• WORK REQUIRED: Each line of the listing below containing the word "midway" should be returned.

• DATA RECORDS:
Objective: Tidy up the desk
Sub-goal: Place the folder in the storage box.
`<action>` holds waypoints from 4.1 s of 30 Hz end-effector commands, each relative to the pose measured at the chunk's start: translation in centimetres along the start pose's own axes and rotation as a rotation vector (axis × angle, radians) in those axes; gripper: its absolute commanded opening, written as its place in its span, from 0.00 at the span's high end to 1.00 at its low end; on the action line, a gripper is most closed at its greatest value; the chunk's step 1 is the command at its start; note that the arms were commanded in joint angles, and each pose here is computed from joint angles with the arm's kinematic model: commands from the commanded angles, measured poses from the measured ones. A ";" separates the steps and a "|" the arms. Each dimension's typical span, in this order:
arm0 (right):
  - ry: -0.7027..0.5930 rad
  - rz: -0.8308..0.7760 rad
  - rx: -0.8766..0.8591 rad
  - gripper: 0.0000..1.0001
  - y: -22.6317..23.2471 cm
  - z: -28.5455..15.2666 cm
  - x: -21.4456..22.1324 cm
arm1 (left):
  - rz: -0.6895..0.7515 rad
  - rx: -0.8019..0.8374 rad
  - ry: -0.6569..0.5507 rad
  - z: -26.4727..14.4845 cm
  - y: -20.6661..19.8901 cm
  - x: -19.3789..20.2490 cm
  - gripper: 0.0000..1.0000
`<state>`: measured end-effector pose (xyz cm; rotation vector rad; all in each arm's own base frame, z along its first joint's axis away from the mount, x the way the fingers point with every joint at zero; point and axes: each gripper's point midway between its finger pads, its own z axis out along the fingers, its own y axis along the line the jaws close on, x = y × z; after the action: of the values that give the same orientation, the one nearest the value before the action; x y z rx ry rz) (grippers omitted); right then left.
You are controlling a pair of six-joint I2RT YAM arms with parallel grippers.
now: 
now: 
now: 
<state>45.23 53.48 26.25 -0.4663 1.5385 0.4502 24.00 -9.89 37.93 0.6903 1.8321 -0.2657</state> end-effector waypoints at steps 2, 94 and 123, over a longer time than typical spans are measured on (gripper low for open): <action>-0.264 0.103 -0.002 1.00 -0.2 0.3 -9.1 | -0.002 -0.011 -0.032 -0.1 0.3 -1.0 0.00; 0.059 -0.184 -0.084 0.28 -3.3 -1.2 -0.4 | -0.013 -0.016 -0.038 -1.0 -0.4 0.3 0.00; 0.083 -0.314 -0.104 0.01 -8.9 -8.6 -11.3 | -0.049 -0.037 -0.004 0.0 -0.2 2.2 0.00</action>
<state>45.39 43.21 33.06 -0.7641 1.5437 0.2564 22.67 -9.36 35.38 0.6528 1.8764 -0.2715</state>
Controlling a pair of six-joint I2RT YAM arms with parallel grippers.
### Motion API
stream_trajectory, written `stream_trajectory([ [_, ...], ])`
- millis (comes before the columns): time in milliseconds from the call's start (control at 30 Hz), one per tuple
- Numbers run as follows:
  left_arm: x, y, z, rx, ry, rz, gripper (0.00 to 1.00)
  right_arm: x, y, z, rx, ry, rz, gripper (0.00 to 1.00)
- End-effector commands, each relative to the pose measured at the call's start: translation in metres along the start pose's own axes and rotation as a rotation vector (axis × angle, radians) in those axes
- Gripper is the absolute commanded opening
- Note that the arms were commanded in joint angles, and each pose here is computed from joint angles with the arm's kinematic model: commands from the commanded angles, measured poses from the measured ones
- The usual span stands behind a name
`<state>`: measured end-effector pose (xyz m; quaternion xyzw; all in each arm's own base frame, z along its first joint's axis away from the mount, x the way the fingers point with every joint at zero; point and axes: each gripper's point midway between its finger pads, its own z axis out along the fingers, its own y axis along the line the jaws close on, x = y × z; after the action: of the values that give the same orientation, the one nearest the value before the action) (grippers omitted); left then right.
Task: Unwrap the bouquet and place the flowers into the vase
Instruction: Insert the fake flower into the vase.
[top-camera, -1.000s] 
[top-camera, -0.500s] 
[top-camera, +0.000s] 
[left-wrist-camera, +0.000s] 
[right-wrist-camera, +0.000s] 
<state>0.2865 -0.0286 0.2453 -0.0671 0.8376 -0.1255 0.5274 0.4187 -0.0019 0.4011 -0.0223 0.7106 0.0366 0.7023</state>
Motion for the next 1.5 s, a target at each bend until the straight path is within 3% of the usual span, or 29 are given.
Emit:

• WORKED SOLUTION:
`<state>`: measured end-effector pose (xyz cm; rotation vector rad; all in each arm's own base frame, z along its first joint's axis away from the mount, x the way the fingers point with every joint at zero; point and axes: each gripper's point midway between its finger pads, its own z axis out along the fingers, its own y axis along the line the jaws close on, x = y × z; after the action: of the values that give the same orientation, the one nearest the value before the action; x y z rx ry rz) (grippers omitted); right then left.
`<state>`: measured end-effector pose (xyz m; quaternion xyzw; all in each arm's own base frame, z along its first joint's axis away from the mount, x the way the fingers point with every joint at zero; point and axes: each gripper's point midway between its finger pads, its own z axis out along the fingers, its own y axis along the line the jaws close on, x = y × z; after the action: of the values that give the same orientation, the one nearest the value before the action) (grippers omitted); left then right.

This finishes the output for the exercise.